A m nächsten Morgen hocken Mutsch und ich mit bleichen Gesichtern und Augenringen am Frühstückstisch und rühren missmutig in den Marmeladengläsern. Wir haben beide schlecht geschlafen und sitzen uns in den uralten, ausgeleierten Bademänteln in Eigelb und Dreckgrau gegenüber, und Mutsch starrt in ihren Kaffeebecher, als könne sie aus dem Satz die Zukunft lesen. Nicht einmal ein Radio haben wir im Gästehäuschen gefunden. Es ist still in der großen Wohnküche, wenn nicht eine von uns beiden ab und zu mal mit dem Besteck klappert.

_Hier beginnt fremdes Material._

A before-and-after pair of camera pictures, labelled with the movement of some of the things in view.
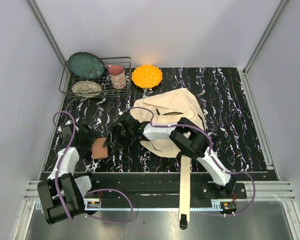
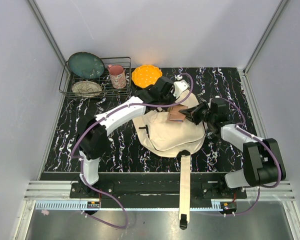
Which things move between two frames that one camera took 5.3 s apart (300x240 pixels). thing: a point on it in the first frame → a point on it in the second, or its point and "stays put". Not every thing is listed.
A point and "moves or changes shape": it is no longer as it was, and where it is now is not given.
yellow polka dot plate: x=147 y=76 stays put
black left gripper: x=91 y=136 → x=172 y=95
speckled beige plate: x=86 y=89 stays put
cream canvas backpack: x=166 y=108 stays put
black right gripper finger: x=109 y=140 → x=190 y=113
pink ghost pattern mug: x=117 y=76 stays put
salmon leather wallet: x=98 y=151 moves or changes shape
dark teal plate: x=86 y=65 stays put
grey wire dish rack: x=115 y=81 stays put
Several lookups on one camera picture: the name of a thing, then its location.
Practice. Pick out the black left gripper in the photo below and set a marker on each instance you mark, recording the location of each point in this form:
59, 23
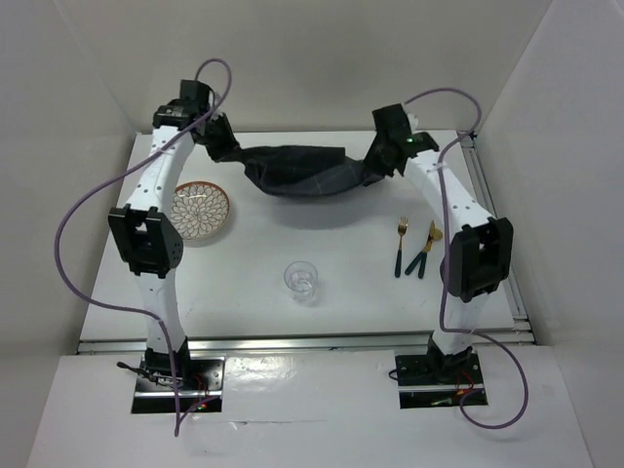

    Müde wandert mein Blick durch den Raum. In der großen Wohnküche steht ein altes, durchgesessenes Sofa, über dem eine nach Hunden riechende Decke liegt. Obwohl hier nie jemand einen Hund besessen hat. Trotzdem beharrt Mutsch darauf, dass ich mich da nichtdraufsetzen soll, weil ich sonst Flöhe kriegen würde. Früher haben in diesem Haus die Dienstboten gelebt, was Mutsch zu der Bemerkung verleitet: »Passt ja«, als Großmutter ihr den Schlüssel in die Hand drückt. Aber ich glaube, sie ist auch ganz froh, ein bisschen Abstand zwischen sich und Tante Luise zu bringen, nachdem sie sich bei unserer Ankunft so gestritten haben.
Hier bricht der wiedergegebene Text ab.